ROBUST TECHNIQUES APPLICATION FOR ATTITUDE CONTROL OF A LAUNCHER DURING ATMOSPHERIC FLIGHT

This communication presents the design of robust digital laws for the attitude control of a launcher, and the singular value analysis of stability effects of the structural couplings between axes. In a first stage control laws on each of the three axes are defined. The retained synthesis method is LQG-LTR (Loop Transfer Recovery). Monoaxis control laws with input robustness properties are obtained, insuring the required performances during whole flight. In a second stage, the effects of the couplings on the performances of those control laws are investigated. The robustness of the monoaxis laws regarding coupling is analyzed through the computation of minimal and maximal singular values of the sensitivity matrix as a function of coupling rate.
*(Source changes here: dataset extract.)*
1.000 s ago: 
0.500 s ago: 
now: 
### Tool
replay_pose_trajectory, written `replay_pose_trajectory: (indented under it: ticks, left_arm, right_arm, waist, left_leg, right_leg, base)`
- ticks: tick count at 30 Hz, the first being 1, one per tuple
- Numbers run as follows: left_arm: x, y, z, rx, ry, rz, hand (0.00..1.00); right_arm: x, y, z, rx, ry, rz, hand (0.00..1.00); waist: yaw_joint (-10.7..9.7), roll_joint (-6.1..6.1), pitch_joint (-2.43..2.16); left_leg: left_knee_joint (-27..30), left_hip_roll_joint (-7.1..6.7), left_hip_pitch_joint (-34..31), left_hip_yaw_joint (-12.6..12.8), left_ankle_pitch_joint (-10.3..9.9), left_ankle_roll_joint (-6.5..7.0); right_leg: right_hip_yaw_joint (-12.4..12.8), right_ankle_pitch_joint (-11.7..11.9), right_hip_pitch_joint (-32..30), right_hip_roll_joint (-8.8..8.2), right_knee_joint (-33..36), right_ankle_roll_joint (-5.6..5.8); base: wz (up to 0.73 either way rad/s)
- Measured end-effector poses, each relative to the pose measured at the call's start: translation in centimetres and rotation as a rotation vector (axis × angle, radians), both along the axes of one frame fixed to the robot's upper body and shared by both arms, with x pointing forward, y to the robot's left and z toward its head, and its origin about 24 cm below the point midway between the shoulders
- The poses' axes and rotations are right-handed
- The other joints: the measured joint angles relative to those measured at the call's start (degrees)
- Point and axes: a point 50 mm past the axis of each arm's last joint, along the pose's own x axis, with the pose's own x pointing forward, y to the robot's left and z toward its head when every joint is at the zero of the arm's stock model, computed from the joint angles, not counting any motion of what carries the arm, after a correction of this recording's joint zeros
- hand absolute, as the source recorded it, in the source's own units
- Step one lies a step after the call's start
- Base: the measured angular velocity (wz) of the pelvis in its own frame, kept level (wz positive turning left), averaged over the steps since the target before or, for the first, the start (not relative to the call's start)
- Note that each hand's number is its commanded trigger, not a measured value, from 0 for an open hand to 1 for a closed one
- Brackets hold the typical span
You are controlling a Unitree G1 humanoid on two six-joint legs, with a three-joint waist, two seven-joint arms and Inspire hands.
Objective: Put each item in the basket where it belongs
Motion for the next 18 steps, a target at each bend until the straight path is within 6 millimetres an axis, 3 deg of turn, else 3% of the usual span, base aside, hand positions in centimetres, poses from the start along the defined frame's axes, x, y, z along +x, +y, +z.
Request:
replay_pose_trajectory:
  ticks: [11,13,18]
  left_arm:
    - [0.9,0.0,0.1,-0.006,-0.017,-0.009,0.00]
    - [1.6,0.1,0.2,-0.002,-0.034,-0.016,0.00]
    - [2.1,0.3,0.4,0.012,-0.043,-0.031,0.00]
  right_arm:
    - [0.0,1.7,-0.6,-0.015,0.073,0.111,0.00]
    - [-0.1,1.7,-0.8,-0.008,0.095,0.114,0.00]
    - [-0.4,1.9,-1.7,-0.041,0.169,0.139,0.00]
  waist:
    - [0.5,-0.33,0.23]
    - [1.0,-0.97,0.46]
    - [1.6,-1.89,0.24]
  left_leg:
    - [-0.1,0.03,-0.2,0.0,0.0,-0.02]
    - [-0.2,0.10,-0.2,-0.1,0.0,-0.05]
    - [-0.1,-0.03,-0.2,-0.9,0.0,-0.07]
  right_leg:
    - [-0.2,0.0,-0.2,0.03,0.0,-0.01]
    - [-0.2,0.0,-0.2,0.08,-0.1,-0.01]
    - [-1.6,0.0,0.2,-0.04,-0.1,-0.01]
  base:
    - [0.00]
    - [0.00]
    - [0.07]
In order to improve this robustness other LQG criteria are considered. The bending modes act on measures, so their introduction in the criteria can been made systematic by a technique of know robustness qualities : that is to add to the weighting matrix Q a term ρHT H, where H represents the output matrix of the state representation. By adjusting the value of ρ, a compromise between needed robustness and desired performances can be achieved. The interest of this study is to demonstrate, on a rather complex system, the efficiency of the LQG-LTR techniques in the design of digital robust control laws. It leads to the conclusion that the monoaxis synthesis of attitude control for a nonsymmetrical launcher is valid if associated with multidimensional analysis of robustness and stability.